LONDON (Reuters) - Oil rose by more than 6 percent on Friday, as a cold snap boosted demand for heating oil across the United States and Europe, but was still mired near its lowest since 2003 and set for its largest January drop in at least 25 years.

Crude futures were poised for their first weekly gain this year, but analysts said there had been no shift in the fundamental backdrop of supply far exceeding demand and swelling inventories of unwanted oil and oil products.
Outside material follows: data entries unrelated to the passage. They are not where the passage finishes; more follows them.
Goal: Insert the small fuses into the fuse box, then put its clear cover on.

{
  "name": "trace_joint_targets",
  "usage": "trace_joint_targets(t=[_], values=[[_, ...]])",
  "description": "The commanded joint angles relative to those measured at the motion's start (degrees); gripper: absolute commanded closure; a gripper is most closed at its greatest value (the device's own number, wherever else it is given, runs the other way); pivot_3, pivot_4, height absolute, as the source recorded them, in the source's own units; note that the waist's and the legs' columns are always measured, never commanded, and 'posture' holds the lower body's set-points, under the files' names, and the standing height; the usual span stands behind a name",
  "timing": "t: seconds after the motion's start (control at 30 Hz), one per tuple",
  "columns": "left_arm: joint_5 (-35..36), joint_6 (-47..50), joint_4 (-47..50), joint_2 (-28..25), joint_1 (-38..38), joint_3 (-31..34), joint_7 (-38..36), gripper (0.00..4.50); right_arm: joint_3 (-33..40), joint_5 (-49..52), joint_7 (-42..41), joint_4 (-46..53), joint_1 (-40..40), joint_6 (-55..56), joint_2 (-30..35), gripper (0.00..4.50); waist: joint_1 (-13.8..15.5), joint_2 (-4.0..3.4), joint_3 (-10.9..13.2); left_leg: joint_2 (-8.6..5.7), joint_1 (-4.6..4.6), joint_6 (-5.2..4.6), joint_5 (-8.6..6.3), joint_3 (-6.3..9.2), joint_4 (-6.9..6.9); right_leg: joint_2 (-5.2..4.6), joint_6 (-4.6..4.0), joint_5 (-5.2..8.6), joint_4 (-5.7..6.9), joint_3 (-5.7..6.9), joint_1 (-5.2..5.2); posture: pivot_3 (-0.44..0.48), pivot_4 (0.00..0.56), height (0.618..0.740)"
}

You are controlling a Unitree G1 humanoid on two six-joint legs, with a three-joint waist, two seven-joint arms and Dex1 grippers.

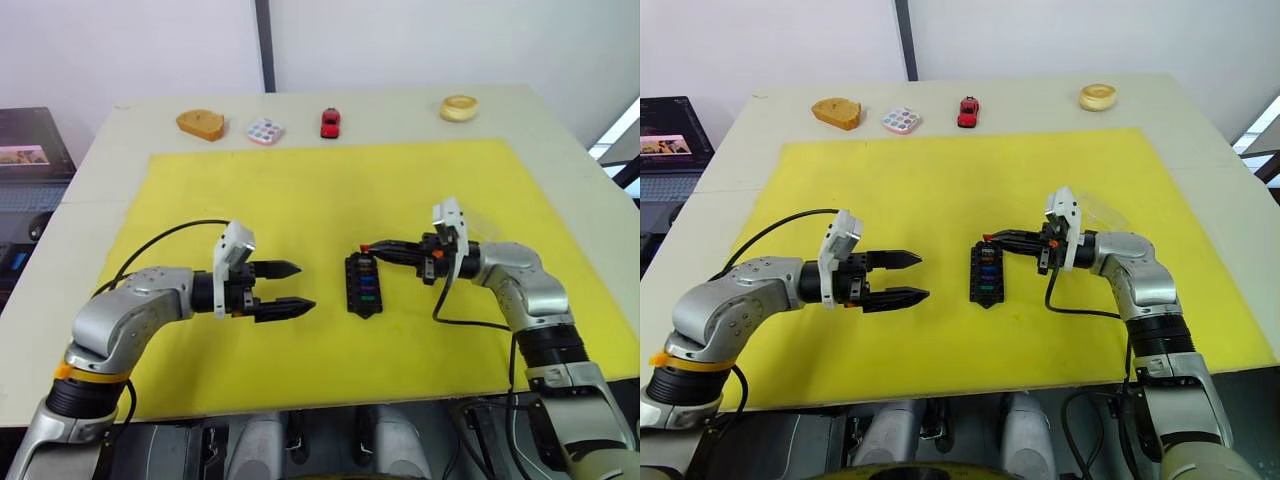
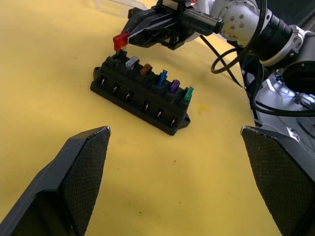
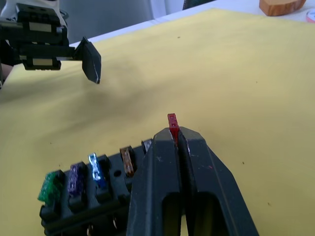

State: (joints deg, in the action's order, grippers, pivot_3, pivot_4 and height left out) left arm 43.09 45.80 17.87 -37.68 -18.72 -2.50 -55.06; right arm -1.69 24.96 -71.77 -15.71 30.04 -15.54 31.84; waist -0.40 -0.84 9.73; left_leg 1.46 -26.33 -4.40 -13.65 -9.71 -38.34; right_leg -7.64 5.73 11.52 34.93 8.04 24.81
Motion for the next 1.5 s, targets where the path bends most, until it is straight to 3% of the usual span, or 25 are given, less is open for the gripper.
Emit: trace_joint_targets(t=[0.03,1.5], values=[[1.10,0.00,1.88,-0.13,-0.26,1.75,0.15,0.04,0.39,-0.37,-0.80,-0.24,1.42,1.67,-0.31,4.50,-0.22,0.00,0.00,0.00,0.00,0.00,0.00,0.00,0.00,0.00,0.00,0.00,0.00,0.00,0.00,0.000,0.150,0.740],[2.05,0.55,2.04,-0.21,0.71,2.77,2.11,0.04,-1.26,-4.09,-2.40,-3.97,3.27,3.68,-1.48,4.50,-0.34,0.00,-0.01,0.00,0.12,0.02,0.02,0.02,0.00,0.00,-0.02,0.03,0.07,0.00,-0.09,0.000,0.150,0.740]])
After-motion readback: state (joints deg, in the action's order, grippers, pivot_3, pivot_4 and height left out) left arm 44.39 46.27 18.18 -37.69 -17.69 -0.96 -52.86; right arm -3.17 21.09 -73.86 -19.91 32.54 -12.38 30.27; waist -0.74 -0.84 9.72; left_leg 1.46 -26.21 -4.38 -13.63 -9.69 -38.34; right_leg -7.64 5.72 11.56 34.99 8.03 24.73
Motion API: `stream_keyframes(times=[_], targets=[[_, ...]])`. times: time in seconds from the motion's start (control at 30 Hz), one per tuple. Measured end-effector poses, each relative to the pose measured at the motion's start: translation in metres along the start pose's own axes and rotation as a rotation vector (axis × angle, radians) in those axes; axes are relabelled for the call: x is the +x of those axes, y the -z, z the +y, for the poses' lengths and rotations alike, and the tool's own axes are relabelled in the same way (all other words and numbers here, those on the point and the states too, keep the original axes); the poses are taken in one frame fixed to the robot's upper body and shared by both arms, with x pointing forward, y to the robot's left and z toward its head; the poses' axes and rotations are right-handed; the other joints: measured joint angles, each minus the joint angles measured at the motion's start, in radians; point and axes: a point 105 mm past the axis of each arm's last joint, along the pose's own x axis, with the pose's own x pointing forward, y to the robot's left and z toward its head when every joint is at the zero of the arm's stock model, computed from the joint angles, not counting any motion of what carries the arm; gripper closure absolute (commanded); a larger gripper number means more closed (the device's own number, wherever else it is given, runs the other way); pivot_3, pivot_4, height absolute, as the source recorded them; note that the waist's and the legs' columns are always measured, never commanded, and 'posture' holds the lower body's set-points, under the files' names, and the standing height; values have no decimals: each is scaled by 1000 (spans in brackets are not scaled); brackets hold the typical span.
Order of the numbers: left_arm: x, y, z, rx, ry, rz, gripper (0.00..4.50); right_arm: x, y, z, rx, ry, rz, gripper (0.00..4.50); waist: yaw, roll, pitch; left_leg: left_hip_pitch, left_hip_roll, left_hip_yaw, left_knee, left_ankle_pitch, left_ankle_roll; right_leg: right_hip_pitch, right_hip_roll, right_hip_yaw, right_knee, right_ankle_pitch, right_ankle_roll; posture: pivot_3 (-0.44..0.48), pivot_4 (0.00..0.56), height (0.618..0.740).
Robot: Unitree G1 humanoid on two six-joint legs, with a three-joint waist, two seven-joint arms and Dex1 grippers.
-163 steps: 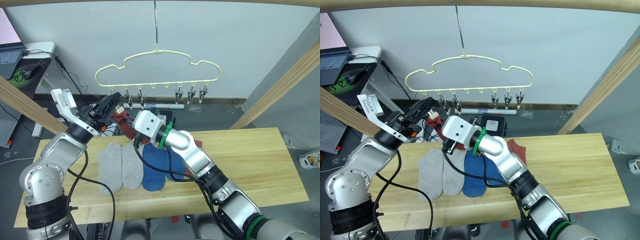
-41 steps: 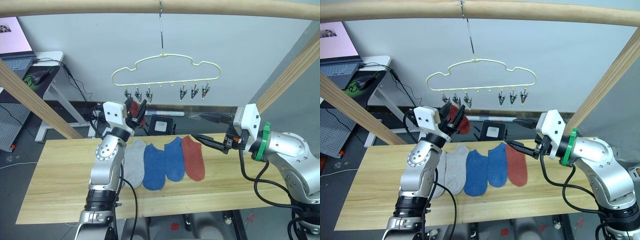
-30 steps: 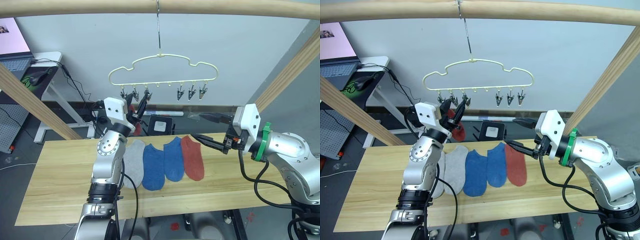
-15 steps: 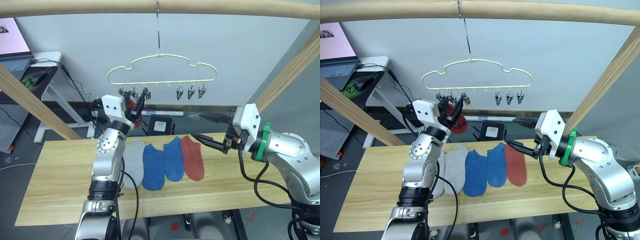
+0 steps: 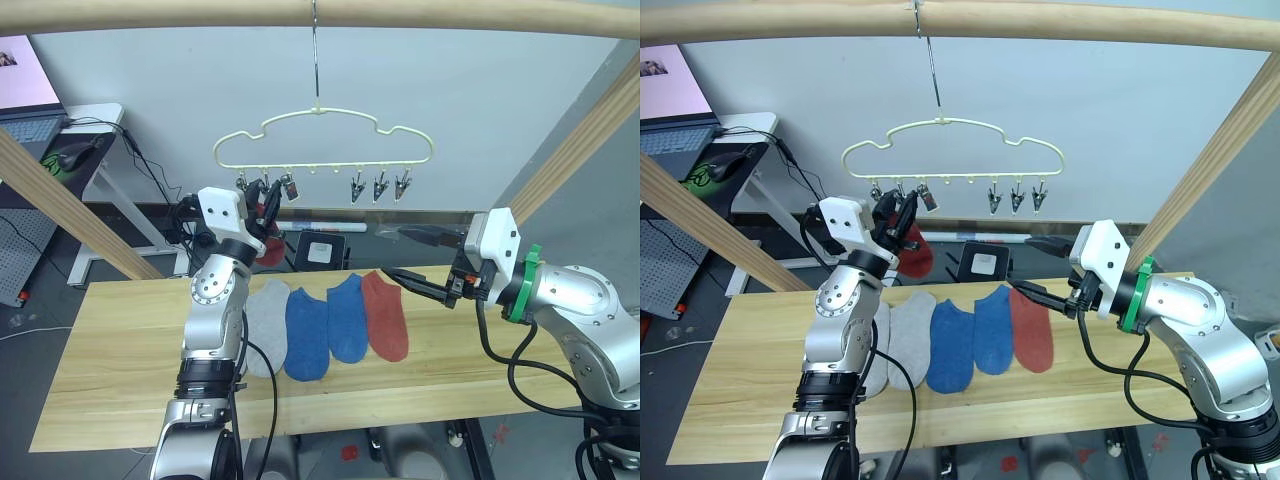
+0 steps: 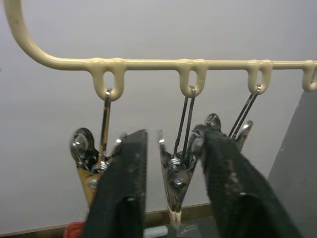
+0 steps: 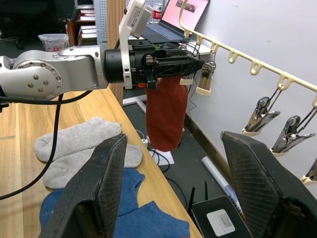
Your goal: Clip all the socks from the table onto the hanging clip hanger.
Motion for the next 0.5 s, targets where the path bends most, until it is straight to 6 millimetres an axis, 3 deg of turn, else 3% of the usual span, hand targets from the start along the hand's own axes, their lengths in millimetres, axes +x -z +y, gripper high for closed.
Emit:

The oil price is set for a 16.8-percent fall in January, its largest slide in the first month of the year in at least a quarter century.

"There is no fundamental justification whatsoever to think that the current downtrend is changing," said PVM Oil Associates analyst Tamas Varga.
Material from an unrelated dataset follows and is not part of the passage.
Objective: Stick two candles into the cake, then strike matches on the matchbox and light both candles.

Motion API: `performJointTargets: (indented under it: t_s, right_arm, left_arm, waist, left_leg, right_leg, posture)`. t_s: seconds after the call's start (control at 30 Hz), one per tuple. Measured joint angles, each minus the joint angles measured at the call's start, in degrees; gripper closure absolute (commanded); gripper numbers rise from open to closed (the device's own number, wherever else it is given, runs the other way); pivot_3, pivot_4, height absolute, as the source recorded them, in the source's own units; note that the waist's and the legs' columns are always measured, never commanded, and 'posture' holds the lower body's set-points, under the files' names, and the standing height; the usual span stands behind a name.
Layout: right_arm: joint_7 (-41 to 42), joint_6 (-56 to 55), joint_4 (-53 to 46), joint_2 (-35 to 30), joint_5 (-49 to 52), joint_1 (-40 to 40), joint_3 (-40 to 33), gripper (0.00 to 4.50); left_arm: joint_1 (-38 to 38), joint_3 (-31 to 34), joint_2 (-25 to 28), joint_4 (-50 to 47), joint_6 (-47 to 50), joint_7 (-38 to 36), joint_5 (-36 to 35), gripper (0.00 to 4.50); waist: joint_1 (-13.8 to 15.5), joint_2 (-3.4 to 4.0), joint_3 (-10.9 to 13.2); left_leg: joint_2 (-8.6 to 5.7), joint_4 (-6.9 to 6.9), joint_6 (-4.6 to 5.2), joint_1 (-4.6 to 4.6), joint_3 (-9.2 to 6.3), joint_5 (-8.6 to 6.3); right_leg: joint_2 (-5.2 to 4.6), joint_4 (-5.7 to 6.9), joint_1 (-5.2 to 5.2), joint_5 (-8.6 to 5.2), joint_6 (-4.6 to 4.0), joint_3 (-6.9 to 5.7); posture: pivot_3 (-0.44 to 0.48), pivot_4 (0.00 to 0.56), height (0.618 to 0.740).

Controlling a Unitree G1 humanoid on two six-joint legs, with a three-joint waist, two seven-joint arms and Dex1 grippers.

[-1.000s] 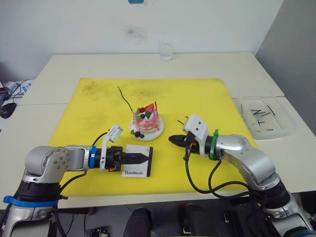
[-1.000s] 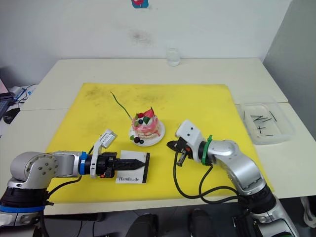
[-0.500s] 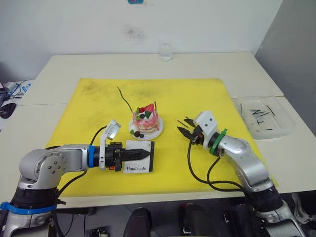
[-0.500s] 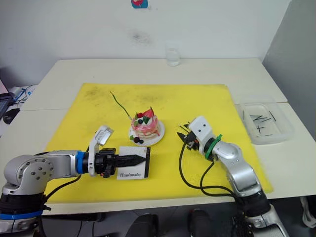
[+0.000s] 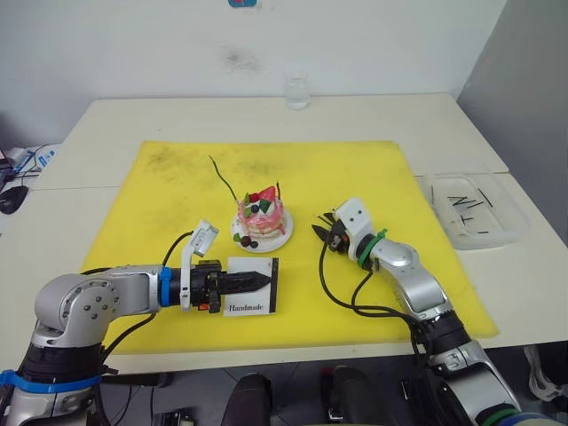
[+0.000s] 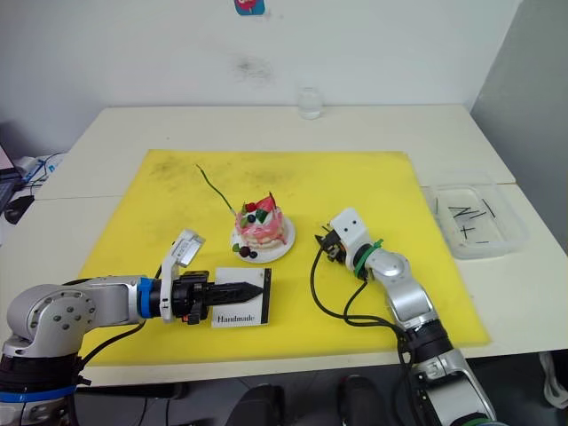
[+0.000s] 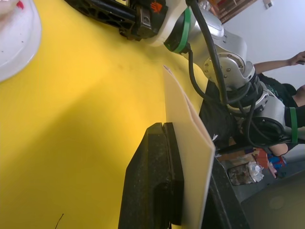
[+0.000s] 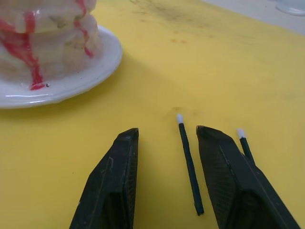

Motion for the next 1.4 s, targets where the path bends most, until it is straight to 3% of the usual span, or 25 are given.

"All one has to do is look at this month's report from the IEA to see that, especially the first half of this year, the market is going to be oversupplied," he said, referring to a report by the Paris-based International Energy Agency.

Brent was up $1.92 at $31.17 a barrel by 1200 GMT, off this week's 2003 low of $27.10 and heading for a more than 6 percent weekly gain, while U.S. crude rose $1.59 to $31.12.
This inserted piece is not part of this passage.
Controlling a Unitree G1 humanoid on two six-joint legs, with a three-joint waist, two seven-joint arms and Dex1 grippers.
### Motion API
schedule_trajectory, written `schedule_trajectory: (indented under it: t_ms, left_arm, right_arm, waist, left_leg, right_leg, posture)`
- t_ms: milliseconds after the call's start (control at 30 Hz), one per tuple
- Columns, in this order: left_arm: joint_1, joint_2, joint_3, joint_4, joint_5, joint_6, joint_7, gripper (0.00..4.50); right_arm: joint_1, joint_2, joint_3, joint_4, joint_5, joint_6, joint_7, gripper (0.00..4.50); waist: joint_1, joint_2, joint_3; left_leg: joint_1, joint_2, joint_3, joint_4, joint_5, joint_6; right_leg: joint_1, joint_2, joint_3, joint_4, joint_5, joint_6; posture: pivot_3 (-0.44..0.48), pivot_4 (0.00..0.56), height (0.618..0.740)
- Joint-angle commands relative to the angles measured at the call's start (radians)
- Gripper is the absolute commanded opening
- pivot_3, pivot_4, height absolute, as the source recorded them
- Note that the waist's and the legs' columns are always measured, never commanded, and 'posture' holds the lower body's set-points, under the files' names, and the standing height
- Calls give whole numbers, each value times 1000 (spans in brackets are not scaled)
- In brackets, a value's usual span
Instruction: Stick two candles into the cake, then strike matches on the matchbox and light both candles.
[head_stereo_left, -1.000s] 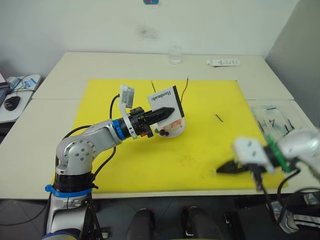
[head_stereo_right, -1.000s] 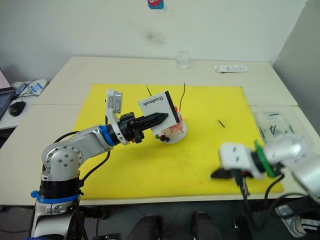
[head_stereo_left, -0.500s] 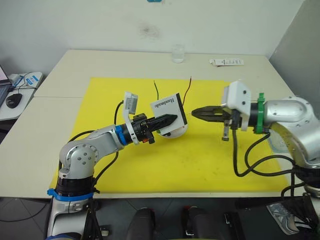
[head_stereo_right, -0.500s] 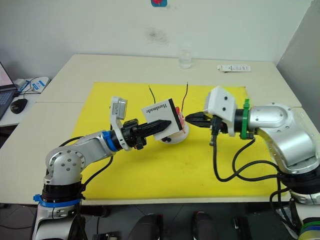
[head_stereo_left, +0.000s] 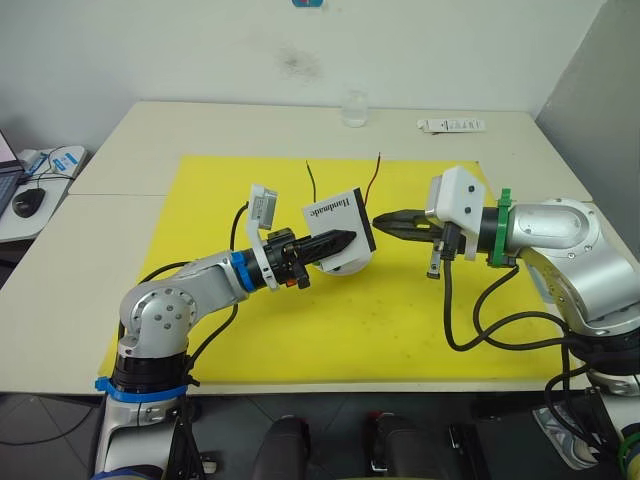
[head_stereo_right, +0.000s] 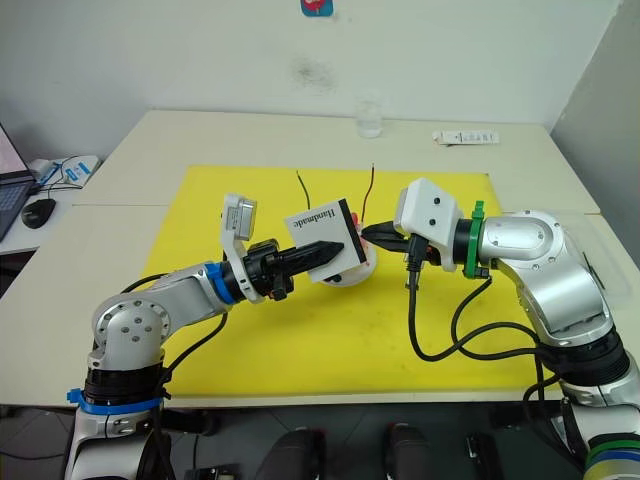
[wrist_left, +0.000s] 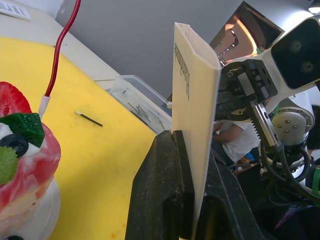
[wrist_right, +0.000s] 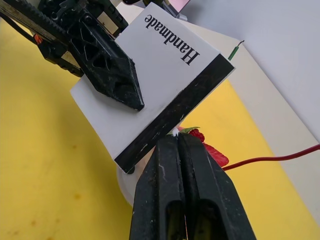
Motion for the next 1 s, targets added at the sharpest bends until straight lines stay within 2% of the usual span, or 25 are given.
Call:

In its monthly report on Tuesday, the IEA said oil supply would outpace demand for at least another year and the oil market risked "drowning in oversupply".

That said, this week traders have bought a raft of derivatives giving them the option to buy oil at $40 a barrel by December, suggesting that the worst of the rout may be over for now.

Freezing weather conditions and snowstorms have gripped the U.S. East Coast and parts of continental Europe, feeding demand for heating oil and helping to boost oil.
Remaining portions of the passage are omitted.